Financial independence is when your savings and the money that your investments are generating are able to cover your basic living expenses going forward. Financial freedom, on the other hand, is similar but allows you to afford some lifestyle upgrades, such as travel.

That is, when it comes to financial freedom vs financial independence, a lot of people see them as the same thing – and it’s definitely true that they’re similar.

But financial freedom, as you can see from the seven steps above, is essentially the cherry on your financial independence cake. Don’t get me wrong, financial independence is amazing, especially as it means that you’ll never have to work again.

It does, however, mean you have to keep an eye on your expenses to make sure your spending stays within the 4% limit.

Financial freedom gives you, well, more freedom than that. It’s probably closer to the dream retirement that you have in mind, as it frees up more of your budget for those things you’ve been wanting to do once you no longer have to work.

To be clear: You can’t entirely spend whatever you want, whenever you want when you’ve reached financial freedom. After all, you don’t want to find yourself struggling in a few years time and having to go back to work. But you certainly have much more room for starting to tick things off that bucket list.

How much money do I need for financial freedom?

Calculate how much you think your annual expenses will be during retirement and then multiply this amount by 25. Based on the 4% rule, this will show you how much you’ll need in order to reach financial freedom.

This financial freedom formula also applies to how much you’ll need to reach financial independence. The difference comes down to your annual expenses.

As mentioned in the discussion of what is financial freedom vs financial independence, financial freedom involves you having the money to do those extra things you’ve been dreaming of doing. As that will obviously involve your annual expenses being a bit higher, it’s important to at least roughly estimate how much you want to allocate towards these.

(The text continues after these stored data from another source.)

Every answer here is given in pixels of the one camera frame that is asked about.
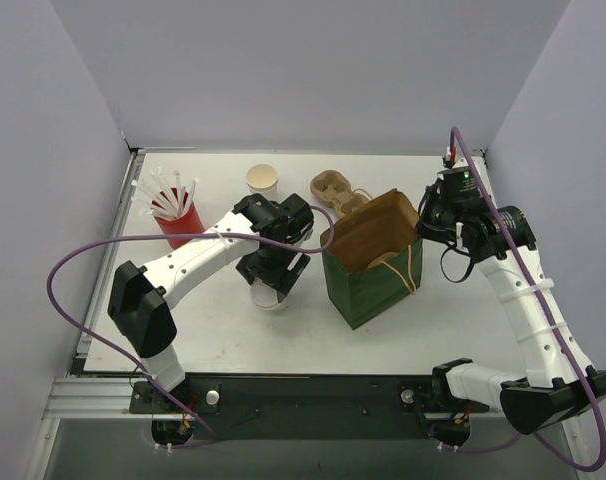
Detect white paper coffee cup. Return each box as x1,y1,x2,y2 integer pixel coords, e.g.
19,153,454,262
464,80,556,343
250,279,287,312

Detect green brown paper bag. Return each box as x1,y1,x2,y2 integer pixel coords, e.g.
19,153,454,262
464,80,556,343
320,189,424,330

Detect brown pulp cup carrier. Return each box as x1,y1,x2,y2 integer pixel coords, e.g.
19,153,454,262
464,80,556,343
367,251,397,268

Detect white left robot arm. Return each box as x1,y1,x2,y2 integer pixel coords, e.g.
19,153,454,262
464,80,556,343
108,194,314,412

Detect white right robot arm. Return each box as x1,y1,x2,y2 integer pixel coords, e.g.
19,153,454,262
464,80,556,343
418,167,606,435

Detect red straw holder cup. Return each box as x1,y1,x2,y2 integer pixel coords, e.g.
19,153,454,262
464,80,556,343
153,193,205,236

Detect white wrapped straws bundle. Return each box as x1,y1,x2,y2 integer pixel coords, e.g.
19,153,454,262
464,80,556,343
130,167,199,221

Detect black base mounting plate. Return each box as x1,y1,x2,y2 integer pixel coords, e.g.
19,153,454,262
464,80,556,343
127,374,504,441

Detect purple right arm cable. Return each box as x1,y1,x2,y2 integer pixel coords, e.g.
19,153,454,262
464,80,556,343
432,126,606,472

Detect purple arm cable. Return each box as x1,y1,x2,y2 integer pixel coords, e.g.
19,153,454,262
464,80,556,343
47,205,337,449
432,126,606,472

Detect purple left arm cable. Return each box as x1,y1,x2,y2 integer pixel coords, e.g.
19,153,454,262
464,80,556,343
47,205,337,449

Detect aluminium frame rail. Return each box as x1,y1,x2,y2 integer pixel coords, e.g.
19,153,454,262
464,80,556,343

By doing that, you can then figure out how much money you need for financial freedom and set up your personal financial plan accordingly in order to reach that goal.

Why is financial freedom important?

Financial freedom is important as it allows you to live your life free from stressing about the financial impacts of the events that occur and the decisions you take.

Of course, continuing to manage your finances effectively is critical – financial freedom doesn’t mean you’re free to spend like a multibillionaire. But removing the stress that comes with having to watch every dollar and not having that sinking feeling when another bill lands in your mailbox are just some of the benefits that come with reaching this stage.

There are plenty of great financial freedom quotes out there, but my favorite financial freedom quote that shows why it’s so important comes from J.L. Collins (yes, the author of The Simple Path to Wealth that I raved about above). He says:

“There are many things money can buy, but the most valuable of all is freedom. Freedom to do what you want and to work for whom you respect.”

J.L. Collins

Check out more financial planning quotes here.

Final thoughts on reaching financial freedom

As you can see, financial freedom is definitely possible if you have an effective financial freedom plan in place. By saving and investing consistently with as much money as you can, you too can reach financial freedom in the years to come.

Let’s be clear: It’s not going to happen overnight. So if you’re just starting out, wondering how you get to financial freedom in 5 years is probably the wrong question to ask. 

Instead, look at how you can limit your expenses so that you can allocate more of your money towards this goal. Doing something like a 30 day challenge can be a great starting point for this.

This also has the added benefit of reducing your annual expenses, meaning your “financial freedom number” is going to be smaller and thus quicker to reach.

The 7 Steps to Financial Freedom provide a great map for how to get to the end, although each person’s journey is going to be different. Sure, you can be financially secure by 30, for example, but if you’re not, simply readjust your financial freedom plan – and continue to look forward to a future free of financial stress.